Halil Hilmi Bey, yıkık dökük de olsa kaymakamlık binasındaki sorunları görmezden geliyor. Tıpkı Saray’daki padişahın Osmanlı’yı ‘Hasta Adam’ olarak tanımlayan ve her yerinden bir parça toprak koparmak derdinde olan Avrupalı devletleri görmezden geldiği gibi. 

Kendisine gelen şikâyetleri, bölgede yaşanan sorunları kendi usulünce çözdüğünü zannediyor. Katıldığı eğlencede yaşanan deprem ise, olayları tüm çıplaklığı ile görmesini sağlıyor. Depremi, çöken Osmanlı Devleti için uyarı sayabiliriz. Bu uyarıyı alan Halil Hilmi Bey, daha önce gitmediği, merak bile etmediği insanların yaşamlarına tanıklık ediyor. Halk, zaten uzun süredir deprem yaşamaktadır. Bölgenin zenginlerinin verdiği kadarıyla yetinen, kendilerini yönetenler için canını dişine takıp çalışan yoksul insanlar… 

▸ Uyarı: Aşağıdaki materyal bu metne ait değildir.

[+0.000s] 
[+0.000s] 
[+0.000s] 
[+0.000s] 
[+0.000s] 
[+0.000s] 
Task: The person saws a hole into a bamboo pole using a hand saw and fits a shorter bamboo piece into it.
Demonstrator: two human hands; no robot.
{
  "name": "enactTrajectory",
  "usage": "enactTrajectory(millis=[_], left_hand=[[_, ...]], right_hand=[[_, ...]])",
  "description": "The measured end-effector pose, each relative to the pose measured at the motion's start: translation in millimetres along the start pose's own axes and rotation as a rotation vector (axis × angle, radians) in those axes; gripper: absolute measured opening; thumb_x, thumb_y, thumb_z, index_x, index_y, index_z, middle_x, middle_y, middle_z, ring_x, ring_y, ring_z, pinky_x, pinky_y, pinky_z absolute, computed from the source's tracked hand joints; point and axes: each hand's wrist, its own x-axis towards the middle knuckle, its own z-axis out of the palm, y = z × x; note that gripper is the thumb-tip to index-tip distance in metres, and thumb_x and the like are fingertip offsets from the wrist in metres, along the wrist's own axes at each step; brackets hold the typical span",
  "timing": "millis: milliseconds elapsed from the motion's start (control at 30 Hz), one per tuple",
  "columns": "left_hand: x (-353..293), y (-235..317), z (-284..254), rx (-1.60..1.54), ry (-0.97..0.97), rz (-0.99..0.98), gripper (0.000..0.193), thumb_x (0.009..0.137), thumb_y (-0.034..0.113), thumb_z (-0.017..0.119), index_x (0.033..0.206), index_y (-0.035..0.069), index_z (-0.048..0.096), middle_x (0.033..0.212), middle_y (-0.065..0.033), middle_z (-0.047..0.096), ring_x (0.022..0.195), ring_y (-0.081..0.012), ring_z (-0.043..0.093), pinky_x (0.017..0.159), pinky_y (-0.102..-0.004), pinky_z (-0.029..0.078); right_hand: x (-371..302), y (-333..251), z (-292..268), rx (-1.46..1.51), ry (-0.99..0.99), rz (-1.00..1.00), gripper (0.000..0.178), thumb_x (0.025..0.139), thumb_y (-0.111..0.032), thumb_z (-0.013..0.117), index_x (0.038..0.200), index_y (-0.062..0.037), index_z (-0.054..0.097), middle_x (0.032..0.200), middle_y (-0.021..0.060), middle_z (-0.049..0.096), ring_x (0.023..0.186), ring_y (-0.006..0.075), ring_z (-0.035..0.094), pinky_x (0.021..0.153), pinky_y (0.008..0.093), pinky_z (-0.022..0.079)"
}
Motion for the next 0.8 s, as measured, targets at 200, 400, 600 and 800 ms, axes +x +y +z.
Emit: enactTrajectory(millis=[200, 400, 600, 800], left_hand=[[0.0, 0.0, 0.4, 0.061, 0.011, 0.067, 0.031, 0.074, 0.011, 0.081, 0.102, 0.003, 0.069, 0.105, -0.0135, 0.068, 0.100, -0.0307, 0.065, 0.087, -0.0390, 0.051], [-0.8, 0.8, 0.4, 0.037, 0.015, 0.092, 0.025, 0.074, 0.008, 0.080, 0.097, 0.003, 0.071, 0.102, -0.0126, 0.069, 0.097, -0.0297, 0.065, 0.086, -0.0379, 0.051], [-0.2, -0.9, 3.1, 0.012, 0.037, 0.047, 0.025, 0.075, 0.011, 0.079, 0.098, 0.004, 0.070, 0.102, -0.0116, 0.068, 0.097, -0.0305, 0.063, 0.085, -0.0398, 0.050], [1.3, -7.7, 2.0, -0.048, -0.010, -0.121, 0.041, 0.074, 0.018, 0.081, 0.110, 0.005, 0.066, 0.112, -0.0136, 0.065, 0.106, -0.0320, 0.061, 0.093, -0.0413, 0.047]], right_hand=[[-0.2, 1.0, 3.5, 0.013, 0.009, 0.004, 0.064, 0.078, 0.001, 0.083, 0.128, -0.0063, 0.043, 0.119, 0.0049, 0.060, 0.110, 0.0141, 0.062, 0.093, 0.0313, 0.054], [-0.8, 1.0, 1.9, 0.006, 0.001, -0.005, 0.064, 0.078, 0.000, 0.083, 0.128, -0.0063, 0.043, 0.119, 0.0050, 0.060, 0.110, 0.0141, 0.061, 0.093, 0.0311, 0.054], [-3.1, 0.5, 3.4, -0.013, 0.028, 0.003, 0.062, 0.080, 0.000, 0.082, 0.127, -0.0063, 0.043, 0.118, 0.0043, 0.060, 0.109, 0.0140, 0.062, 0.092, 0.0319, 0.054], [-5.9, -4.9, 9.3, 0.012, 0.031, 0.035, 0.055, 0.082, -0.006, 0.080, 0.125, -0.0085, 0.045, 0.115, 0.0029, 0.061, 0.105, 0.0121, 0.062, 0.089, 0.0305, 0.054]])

Yazının sonuna doğru gelirken önemli bir noktaya daha değinmek istiyorum. Atıf Yılmaz deyince akla ‘Kadın Filmleri’ gelir. 1980 darbesinin ülkemizde yarattığı tahribattan sinema da etkileniyor. Toplumsal sorunları ele alan filmler çeken yönetmenler, askeri yönetimin ve sansür yasasının baskısı nedeniyle filmlerde işlediği konuları da değiştirmeye başlıyor. Önceden toplumsal sorunlara değinen filmler anlatan yönetmenler, bireyi merkeze alan filmler çekmeye başlıyor. Yerli sinema da kadın rolleri de değişmeye başlıyor. Kadının dönüşümünü ustaca ele alan ve beyazperdeye yansıtan yönetmenlerin başında da Atıf Yılmaz geliyor.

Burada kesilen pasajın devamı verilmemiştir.